13. Cystic fibrosis is found on the autosomal chromosomes. It is a recessive disorder in which the allele key is dominant CFand Cf for the recessive allele.
a. A child is diagnosed with cystic fibrosis show with a diagram the likely genotype of their parents?
b. What is the probability of the next child from this couple being not having the disease?
Even more monohybrid questions
TOKBIT 4.3.11
Quote:
'Statisticians are convinced that Mendel's results are too close to exact ratios to be genuine'.
'....whether it is right to discard results that do not fit a theory as Louis Pasteur is known to have done,....'
To what extent are statements like these made with the benefit of hind site or with the benefit of historical perspective?
Is it correct to judge the work of another person by the value system and methodologies of a historically later date?
External Links
Comment:
It is most important when considering the above statements that we do not lapse into an all too easily adopted cynical evaluation of the work of people like Mendel, Pasteur, Darwin and more recently Watson and Crick. Historical revision of events of course is valuable but only if it has us reflects on our own conduct. I would suggest it is more important to realize that scientific work today which seems entirely valid (by today's standards) may well fail the the quality assurance standards of future generations. The work of the scientist mentioned and so many more besides stands as pivotal moments in scientific history. Students of the IB diploma might like to reflect on how their own work will be evaluated when they participate in the group 4 projects!

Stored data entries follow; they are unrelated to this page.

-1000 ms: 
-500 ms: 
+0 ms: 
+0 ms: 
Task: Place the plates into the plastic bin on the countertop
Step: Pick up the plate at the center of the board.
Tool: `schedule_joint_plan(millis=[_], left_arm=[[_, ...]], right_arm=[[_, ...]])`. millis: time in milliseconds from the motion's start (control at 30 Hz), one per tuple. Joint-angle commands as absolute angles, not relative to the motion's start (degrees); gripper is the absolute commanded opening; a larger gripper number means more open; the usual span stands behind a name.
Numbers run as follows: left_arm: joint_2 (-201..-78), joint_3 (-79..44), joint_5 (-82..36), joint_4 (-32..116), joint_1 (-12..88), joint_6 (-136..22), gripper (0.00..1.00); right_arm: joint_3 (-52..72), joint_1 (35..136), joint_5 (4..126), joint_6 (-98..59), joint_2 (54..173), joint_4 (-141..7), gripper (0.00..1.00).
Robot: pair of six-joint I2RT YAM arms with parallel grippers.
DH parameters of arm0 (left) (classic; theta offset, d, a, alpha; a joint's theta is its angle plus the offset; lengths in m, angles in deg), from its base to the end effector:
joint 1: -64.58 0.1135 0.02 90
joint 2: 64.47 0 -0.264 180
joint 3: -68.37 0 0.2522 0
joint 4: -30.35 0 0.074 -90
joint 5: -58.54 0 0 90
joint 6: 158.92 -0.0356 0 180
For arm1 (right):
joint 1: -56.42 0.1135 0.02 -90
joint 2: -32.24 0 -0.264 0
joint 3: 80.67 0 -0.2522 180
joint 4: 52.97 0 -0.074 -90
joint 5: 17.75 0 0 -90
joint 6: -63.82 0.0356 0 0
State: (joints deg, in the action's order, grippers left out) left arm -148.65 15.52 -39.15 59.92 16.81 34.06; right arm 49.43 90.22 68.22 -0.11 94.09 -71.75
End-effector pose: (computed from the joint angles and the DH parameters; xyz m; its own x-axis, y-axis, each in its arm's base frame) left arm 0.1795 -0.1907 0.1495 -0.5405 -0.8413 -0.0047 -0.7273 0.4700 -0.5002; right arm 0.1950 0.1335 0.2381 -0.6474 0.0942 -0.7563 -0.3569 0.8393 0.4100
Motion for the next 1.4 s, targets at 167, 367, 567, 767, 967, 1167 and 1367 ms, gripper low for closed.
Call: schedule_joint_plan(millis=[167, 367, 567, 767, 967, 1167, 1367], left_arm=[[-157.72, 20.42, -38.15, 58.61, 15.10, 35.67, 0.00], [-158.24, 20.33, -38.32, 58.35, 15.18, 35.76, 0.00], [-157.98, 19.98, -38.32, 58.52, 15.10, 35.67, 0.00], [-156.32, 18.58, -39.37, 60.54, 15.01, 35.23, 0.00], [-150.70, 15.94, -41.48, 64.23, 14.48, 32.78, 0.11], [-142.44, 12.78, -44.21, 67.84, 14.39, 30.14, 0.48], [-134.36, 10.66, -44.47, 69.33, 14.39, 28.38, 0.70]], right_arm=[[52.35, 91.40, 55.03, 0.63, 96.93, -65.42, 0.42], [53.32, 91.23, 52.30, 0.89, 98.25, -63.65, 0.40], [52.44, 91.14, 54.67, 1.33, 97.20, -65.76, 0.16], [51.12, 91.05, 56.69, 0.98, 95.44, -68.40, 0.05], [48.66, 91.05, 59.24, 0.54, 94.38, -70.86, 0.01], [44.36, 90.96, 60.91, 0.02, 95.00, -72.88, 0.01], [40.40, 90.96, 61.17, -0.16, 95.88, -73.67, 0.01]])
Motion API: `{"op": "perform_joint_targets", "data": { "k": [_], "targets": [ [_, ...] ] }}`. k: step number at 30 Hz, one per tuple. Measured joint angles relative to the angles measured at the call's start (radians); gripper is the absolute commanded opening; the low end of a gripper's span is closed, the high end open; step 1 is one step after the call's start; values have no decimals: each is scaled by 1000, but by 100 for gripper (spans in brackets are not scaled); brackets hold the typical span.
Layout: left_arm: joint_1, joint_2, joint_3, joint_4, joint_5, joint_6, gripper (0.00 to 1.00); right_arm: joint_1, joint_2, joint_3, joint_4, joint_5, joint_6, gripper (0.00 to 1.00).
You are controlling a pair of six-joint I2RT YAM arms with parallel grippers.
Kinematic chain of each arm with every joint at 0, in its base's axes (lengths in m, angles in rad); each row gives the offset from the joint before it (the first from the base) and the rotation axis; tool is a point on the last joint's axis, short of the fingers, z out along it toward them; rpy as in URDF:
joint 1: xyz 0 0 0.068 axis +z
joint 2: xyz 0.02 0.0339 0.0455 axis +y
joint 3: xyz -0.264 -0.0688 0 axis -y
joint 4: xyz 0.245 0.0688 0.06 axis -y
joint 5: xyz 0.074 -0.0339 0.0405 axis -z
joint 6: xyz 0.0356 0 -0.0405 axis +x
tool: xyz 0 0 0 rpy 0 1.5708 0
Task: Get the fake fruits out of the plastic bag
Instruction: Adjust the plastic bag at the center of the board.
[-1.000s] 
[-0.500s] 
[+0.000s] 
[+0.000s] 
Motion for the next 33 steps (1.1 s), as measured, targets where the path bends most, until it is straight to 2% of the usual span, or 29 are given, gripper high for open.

Often geneticists will carry out planned experiments in which breeding pairs are selected and the offspring phenotypes counted. However this is not acceptable or possible when working with humans. Instead geneticists have to collect information form about individuals and relatives within a family and construct diagrams of inheritance(family trees) called pedigrees.
The chart show the typical symbol found in a pedigree chart.

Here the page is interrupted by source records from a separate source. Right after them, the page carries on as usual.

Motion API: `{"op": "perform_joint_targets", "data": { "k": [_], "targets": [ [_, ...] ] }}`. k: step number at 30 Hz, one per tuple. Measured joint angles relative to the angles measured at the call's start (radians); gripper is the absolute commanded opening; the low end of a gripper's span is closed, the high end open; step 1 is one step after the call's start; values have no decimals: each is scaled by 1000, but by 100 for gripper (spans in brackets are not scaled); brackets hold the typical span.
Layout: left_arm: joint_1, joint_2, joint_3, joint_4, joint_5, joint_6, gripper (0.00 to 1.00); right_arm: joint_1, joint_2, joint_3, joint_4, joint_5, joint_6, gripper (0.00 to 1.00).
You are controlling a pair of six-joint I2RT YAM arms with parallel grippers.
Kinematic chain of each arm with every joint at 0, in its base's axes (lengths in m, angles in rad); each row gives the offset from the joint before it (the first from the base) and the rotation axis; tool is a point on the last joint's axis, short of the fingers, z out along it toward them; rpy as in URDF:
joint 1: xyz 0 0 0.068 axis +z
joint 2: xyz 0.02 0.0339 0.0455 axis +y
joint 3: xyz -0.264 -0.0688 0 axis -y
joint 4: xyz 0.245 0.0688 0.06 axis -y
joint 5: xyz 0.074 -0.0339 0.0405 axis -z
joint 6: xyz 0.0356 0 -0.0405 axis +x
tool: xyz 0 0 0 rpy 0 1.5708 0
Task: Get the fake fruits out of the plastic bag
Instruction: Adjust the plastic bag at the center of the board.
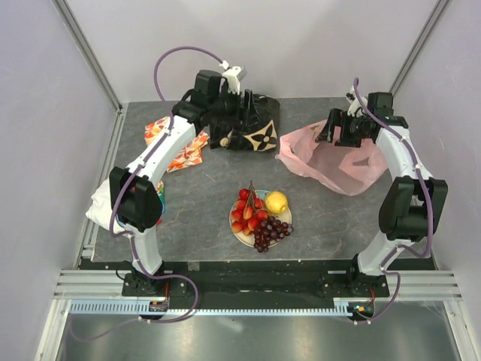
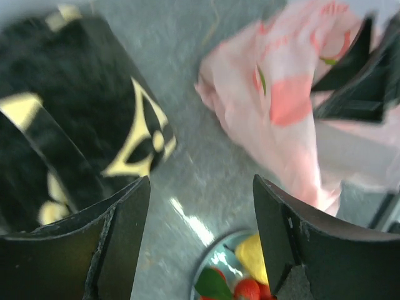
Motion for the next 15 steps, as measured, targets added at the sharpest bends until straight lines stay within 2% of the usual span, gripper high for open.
{"op": "perform_joint_targets", "data": {
  "k": [6, 11, 15],
  "targets": [
    [-13, 17, -100, 3, 94, -89, 72, 12, -1, 26, 80, -39, 235, 98],
    [-17, 16, -154, 13, 135, -124, 72, 40, 166, 61, 117, -29, 362, 98],
    [-17, 7, -203, 17, 137, -124, 72, 108, 286, 132, 126, -7, 424, 98]
  ]
}}
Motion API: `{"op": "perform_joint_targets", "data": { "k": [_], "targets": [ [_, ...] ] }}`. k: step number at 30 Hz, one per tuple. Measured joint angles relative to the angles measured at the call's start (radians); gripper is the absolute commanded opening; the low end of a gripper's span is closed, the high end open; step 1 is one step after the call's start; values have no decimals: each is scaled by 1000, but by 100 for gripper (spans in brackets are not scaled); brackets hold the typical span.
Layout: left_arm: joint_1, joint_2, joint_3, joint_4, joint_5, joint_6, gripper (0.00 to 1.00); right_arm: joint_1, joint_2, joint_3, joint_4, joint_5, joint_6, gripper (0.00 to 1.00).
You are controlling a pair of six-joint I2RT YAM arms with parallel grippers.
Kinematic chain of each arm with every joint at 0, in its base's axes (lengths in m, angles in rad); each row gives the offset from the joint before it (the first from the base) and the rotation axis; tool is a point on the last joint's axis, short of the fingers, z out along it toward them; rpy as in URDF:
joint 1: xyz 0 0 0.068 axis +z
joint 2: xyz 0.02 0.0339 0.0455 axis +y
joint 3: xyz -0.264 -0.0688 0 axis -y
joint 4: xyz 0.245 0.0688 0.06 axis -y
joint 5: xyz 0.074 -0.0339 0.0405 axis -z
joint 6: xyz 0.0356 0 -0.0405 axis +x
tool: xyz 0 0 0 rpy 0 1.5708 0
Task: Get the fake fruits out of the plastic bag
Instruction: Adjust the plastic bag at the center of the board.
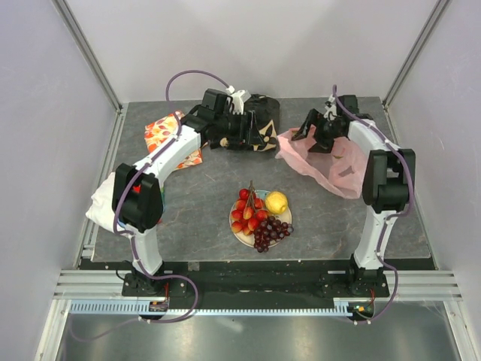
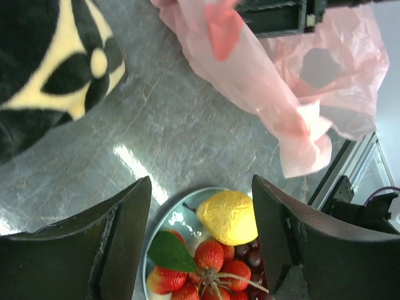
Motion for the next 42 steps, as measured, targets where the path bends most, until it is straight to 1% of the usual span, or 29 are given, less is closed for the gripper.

Circles are female(1),(3),(5), (6).
Squares are male (2), (4), (7).
Black means that the individual is affected by the condition,(3).

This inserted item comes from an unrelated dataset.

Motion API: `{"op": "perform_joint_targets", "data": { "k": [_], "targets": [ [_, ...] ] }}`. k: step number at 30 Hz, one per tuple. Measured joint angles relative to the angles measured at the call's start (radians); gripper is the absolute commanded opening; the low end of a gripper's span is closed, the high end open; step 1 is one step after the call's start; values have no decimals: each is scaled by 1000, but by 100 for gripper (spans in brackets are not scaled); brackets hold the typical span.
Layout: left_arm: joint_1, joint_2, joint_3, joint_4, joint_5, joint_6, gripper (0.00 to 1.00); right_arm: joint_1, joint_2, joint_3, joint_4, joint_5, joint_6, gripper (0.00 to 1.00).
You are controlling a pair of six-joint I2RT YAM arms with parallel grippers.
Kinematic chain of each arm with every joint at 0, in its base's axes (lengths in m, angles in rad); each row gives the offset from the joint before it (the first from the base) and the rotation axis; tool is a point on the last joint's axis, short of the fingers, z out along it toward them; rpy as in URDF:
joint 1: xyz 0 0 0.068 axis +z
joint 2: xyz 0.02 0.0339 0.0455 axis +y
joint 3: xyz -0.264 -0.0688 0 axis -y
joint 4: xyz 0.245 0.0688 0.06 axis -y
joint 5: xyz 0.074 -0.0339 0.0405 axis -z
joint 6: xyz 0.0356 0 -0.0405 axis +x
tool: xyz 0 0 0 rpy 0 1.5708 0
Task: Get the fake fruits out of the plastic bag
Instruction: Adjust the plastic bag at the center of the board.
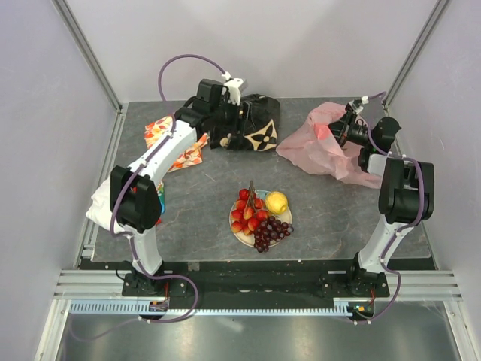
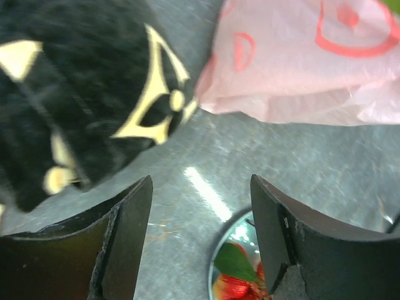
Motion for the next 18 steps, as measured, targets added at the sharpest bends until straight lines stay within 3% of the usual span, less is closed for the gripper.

White indicates that the individual is unaffected by the condition.
Mating: Female 1 and male 2 (Horizontal line)
Children: Female (3) and male (4) are the children of (1) and (2).
Individuals (6) and (7) are the paternal grandchildren of (1) and (2).
Phenylketonuria (PKU) is a metabolic disorder and a recessive genetic condition.
The pedigree shows the inheritance through a particular family.
Which individuals can we be sure about their genotype?
Since it was not possible to identify the condition of 12 and 13 suggest their genotype and phenotype and how the diagram may need modifying?